Monday, September 5, 2016
As the school year gets ready to start once again in NYC, I start to go into full on panic mode. September 6th is my first day back and I anticipate getting a solid 2-3 hours of sleep tonight. Why? This is my 16th first day of school. I know what I'm doing. I'm a good teacher. Why the anxious, nausea inducing feeling that I've gotten nothing done?
It must be because I'm panicky by nature, and I am. But it's also that I always have to have something cooking, brewing, you know a new project in the works. I've been teaching for 16 years, right? I should have every lesson down pat, memorized verbatim, ready to go. But that bores me. I teach ELA and I have quite a bit if freedom in the books I can use in my classroom. I could use the same books year in and year out, but I don't. The one unit that always remains in my non fiction unit on animals, it's a personal passion, and even there I switch it up with one new book every few years. Last year I added Oogy, a book about a former bait dog adopted into his furever home. And at the end of the year, I added Cinder.
Two new books in one year. That's a lot of work. This year I'm adding Escape from Mr. Lemoncello's Library and Breakout Edu boxes (I'll share that in a future post). This is hours of work for me. Frustrating, cursing, wanting to throw things across the room work. So why do I do it? The kids love the books I used last year, my kids this year will love them too. Why add all of this extra work, when really I'm the only one who knows?
Because I'm a masochist. Most teachers are. But really it's because I like the challenge of completing a project. I like seeing a deadline and working to get my project done by that date. And it keeps me connected to my kids. They are always working to finish something on time. It's difficult to work hard and know your only reward is a good grade. That's not tangible and we all know kids love tangible. It's takes a lot of strength of character for a 10-12 year old to sit and work when there's no immediate, physical reward, and yet they do it. The hard work is its own reward.

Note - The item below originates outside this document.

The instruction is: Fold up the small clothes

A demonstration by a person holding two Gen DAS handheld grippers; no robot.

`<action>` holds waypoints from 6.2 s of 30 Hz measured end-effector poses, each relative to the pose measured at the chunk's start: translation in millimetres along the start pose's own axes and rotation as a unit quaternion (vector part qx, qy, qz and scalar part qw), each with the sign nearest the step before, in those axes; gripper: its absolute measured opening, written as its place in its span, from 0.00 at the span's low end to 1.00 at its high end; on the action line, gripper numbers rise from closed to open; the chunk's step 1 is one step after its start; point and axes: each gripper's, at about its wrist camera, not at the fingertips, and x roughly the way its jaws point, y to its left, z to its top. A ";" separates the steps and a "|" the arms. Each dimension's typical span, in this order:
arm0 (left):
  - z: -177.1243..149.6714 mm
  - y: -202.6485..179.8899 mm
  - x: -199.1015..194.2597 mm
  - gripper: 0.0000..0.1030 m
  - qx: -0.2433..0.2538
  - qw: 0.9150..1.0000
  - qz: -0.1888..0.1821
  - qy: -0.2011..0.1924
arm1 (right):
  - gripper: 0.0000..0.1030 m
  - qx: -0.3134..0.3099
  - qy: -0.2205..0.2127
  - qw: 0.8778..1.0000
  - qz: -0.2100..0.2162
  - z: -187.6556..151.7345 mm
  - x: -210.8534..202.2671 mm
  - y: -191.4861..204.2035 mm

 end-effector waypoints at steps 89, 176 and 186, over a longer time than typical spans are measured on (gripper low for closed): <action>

By constantly updating my repertoire, not only am I keeping my teaching fresh and new, introducing great new books to my students, but I'm also connecting with them on a more subtle level. Yes, you have to do this assignment. Why? Not because you will get in trouble if you don't and not because you might fail, but because you will get a feeling of accomplishment that will carry through to adulthood. So yes, hard work is often its own reward and that is one of the best lessons I teach my kids every year.